(Stored data)
═══
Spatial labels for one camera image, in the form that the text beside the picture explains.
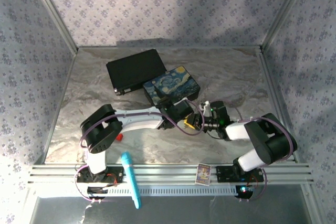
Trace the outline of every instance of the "pen cap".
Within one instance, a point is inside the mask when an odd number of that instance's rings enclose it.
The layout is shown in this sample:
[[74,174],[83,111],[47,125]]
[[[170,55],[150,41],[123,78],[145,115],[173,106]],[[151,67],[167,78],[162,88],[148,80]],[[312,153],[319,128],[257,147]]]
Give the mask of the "pen cap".
[[129,152],[124,152],[123,154],[121,154],[121,164],[122,165],[132,164],[132,158]]

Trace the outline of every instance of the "red object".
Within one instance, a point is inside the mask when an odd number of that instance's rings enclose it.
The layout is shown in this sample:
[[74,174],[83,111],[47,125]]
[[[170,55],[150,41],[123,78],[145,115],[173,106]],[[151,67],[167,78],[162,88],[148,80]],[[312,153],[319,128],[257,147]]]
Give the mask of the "red object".
[[121,141],[123,137],[124,137],[123,134],[119,134],[115,139]]

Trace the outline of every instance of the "starry night box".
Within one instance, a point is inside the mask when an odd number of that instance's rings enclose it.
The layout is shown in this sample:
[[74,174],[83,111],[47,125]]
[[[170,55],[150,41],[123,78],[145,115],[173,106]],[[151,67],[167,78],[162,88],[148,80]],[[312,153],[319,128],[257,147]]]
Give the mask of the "starry night box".
[[173,103],[185,97],[191,101],[195,100],[201,89],[183,66],[146,82],[143,87],[146,97],[153,106],[164,97],[168,97]]

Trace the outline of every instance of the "patterned wall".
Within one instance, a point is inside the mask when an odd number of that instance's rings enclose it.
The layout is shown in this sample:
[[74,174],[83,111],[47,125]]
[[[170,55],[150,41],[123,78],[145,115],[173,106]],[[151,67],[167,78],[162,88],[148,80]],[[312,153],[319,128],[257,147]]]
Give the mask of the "patterned wall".
[[261,44],[284,0],[53,0],[77,46]]
[[336,223],[336,0],[297,0],[267,52],[330,223]]
[[40,0],[0,0],[0,223],[20,214],[72,59]]

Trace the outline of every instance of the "trading card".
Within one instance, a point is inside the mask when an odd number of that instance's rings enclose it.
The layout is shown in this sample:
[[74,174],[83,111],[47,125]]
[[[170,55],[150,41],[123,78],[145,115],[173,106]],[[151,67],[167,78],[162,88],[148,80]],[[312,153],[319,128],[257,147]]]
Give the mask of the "trading card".
[[209,186],[210,185],[211,166],[198,164],[196,172],[195,184]]
═══
### Exercise details
Copy out all the data exactly, skipping the pictures.

### Result of this task
Spatial labels for one camera image, in the form that the text beside the picture explains.
Trace the outline of every instance of the "pen cap".
Within one instance, a point is inside the mask when an odd number of that instance's rings enclose it.
The layout is shown in this sample:
[[74,174],[83,111],[47,125]]
[[[170,55],[150,41],[123,78],[145,115],[173,106]],[[151,67],[167,78],[162,88],[148,80]],[[312,153],[319,128],[257,147]]]
Give the mask of the "pen cap".
[[129,152],[124,152],[123,154],[121,154],[121,164],[122,165],[132,164],[132,158]]

Trace the outline of every instance of the "red object".
Within one instance, a point is inside the mask when an odd number of that instance's rings enclose it.
The layout is shown in this sample:
[[74,174],[83,111],[47,125]]
[[[170,55],[150,41],[123,78],[145,115],[173,106]],[[151,67],[167,78],[162,88],[148,80]],[[312,153],[319,128],[257,147]]]
Give the mask of the "red object".
[[121,141],[123,137],[124,137],[123,134],[119,134],[115,139]]

Trace the outline of every instance of the "starry night box".
Within one instance, a point is inside the mask when an odd number of that instance's rings enclose it.
The layout is shown in this sample:
[[74,174],[83,111],[47,125]]
[[[170,55],[150,41],[123,78],[145,115],[173,106]],[[151,67],[167,78],[162,88],[148,80]],[[312,153],[319,128],[257,147]]]
Give the mask of the "starry night box".
[[173,103],[185,97],[191,101],[195,100],[201,89],[183,66],[146,82],[143,87],[146,97],[153,106],[164,97],[168,97]]

Trace the outline of every instance of the "patterned wall".
Within one instance, a point is inside the mask when an odd number of that instance's rings enclose it.
The layout is shown in this sample:
[[74,174],[83,111],[47,125]]
[[[170,55],[150,41],[123,78],[145,115],[173,106]],[[151,67],[167,78],[162,88],[148,80]],[[312,153],[319,128],[257,147]]]
Give the mask of the "patterned wall".
[[261,44],[284,0],[53,0],[77,46]]
[[336,223],[336,0],[297,0],[267,52],[330,223]]
[[40,0],[0,0],[0,223],[20,214],[72,59]]

Trace the outline of every instance of the "trading card".
Within one instance, a point is inside the mask when an odd number of that instance's rings enclose it.
The layout is shown in this sample:
[[74,174],[83,111],[47,125]]
[[[170,55],[150,41],[123,78],[145,115],[173,106]],[[151,67],[167,78],[162,88],[148,80]],[[312,153],[319,128],[257,147]]]
Give the mask of the "trading card".
[[209,186],[210,185],[211,166],[198,164],[196,172],[195,184]]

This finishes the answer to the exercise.